Execute like so after saving file as vgg.py:

python3 vgg.py

If you want to compare with TensorFlow, which uses the CPU on macOS instead due to lack of CUDA support, comment out the os.environ and keras import statements and replace with this:

#!/usr/bin/env python

import numpy as np
import os
import time

#os.environ["KERAS_BACKEND"] = "plaidml.keras.backend"

#import keras
#import keras.applications as kapp
#from keras.datasets import cifar10

import tensorflow.keras
import tensorflow.keras.applications as kapp
from tensorflow.keras.datasets import cifar10

(x_train, y_train_cats), (x_test, y_test_cats) = cifar10.load_data()
batch_size = 8
x_train = x_train[:batch_size]
x_train = np.repeat(np.repeat(x_train, 7, axis=1), 7, axis=2)
model = kapp.VGG19()
model.compile(optimizer='sgd', loss='categorical_crossentropy',
metrics=['accuracy'])

print("Running initial batch (compiling tile program)")
y = model.predict(x=x_train, batch_size=batch_size)
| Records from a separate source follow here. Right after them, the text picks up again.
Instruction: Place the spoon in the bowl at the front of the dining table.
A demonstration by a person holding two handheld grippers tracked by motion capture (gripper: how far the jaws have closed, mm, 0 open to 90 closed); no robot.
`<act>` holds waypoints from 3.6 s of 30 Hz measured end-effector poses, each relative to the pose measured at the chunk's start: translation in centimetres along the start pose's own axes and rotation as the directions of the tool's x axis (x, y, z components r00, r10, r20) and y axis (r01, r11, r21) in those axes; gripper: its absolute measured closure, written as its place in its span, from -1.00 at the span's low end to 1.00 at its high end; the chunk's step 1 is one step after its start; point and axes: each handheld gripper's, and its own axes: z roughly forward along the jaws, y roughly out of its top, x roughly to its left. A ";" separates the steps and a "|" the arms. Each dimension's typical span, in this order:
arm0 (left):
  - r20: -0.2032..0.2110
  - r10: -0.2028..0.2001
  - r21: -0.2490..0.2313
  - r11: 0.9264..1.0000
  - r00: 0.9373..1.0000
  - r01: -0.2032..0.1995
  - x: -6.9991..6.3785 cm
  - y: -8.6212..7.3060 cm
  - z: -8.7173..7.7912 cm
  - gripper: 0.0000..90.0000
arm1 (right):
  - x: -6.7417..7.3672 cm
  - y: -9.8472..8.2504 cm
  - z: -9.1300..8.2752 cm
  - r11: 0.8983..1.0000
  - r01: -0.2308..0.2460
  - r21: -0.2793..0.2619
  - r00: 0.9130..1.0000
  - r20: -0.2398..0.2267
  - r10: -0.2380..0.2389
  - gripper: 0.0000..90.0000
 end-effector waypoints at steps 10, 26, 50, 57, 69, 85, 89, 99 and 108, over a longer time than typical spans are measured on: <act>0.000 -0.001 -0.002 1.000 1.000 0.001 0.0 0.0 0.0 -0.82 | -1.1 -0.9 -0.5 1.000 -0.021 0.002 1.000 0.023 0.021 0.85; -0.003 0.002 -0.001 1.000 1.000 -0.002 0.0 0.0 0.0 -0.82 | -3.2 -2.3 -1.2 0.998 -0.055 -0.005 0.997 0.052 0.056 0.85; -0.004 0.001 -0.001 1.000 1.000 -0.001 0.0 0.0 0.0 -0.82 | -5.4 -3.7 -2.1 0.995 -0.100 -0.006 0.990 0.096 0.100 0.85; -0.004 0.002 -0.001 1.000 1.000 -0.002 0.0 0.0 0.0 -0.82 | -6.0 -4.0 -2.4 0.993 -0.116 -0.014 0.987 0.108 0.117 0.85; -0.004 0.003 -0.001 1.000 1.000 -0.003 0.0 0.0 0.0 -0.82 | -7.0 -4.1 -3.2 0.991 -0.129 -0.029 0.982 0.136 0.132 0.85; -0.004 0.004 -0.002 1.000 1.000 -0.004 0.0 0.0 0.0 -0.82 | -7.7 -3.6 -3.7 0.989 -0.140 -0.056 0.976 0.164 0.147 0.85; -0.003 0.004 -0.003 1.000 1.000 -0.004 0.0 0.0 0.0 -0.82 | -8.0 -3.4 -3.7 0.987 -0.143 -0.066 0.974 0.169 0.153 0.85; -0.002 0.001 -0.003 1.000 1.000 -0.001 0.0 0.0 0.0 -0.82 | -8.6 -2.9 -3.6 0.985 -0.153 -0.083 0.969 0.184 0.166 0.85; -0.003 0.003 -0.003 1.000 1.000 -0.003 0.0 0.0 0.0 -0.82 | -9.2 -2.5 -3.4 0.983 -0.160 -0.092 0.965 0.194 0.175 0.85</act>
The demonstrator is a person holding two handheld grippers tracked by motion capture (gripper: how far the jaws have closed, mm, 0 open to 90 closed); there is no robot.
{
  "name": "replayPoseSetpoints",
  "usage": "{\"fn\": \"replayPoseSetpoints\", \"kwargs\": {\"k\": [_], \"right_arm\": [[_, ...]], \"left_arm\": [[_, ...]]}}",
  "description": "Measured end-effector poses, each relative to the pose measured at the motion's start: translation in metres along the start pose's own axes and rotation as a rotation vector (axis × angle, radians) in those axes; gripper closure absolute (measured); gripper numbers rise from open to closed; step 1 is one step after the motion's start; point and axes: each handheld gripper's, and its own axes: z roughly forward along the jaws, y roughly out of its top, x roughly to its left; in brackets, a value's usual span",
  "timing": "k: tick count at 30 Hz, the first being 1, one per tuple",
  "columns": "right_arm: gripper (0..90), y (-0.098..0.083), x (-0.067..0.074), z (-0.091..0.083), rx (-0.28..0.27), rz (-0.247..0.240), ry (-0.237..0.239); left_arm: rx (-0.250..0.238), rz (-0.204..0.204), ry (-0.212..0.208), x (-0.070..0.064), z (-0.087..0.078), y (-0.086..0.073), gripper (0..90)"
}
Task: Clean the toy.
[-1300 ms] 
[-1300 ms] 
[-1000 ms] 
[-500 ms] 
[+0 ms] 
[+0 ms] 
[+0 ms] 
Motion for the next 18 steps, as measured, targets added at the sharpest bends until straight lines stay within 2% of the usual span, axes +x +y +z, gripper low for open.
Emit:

# Now start the clock and run 10 batches
print("Timing inference...")
start = time.time()
for i in range(10):
y = model.predict(x=x_train, batch_size=batch_size)
print("Ran in {} seconds".format(time.time() - start))

When using TensorFlow, we have to import Keras from TensorFlow instead of calling directly in order to avoid AttributeError: module 'tensorflow' has no attribute 'get_default_graph' (Reference).

By the way, if you get error RuntimeError: dictionary changed size during iteration (Reference) then you either need to upgrade to Python 3.7.5 or edit line 48 of this file:

sudo vim /Applications/Xcode.app/Contents/Developer/Library/Frameworks/Python3.framework/Versions/3.7/lib/python3.7/linecache.py

Change line 48 from:

for mod in sys.modules.values():

to:

for mod in list(sys.modules.values()): #for mod in sys.modules.values():

And that’s it! Just add the os.environ line to your jupyter notebooks and python scripts and you can leverage internal and external GPUs on macOS Catalina for machine learning in keras.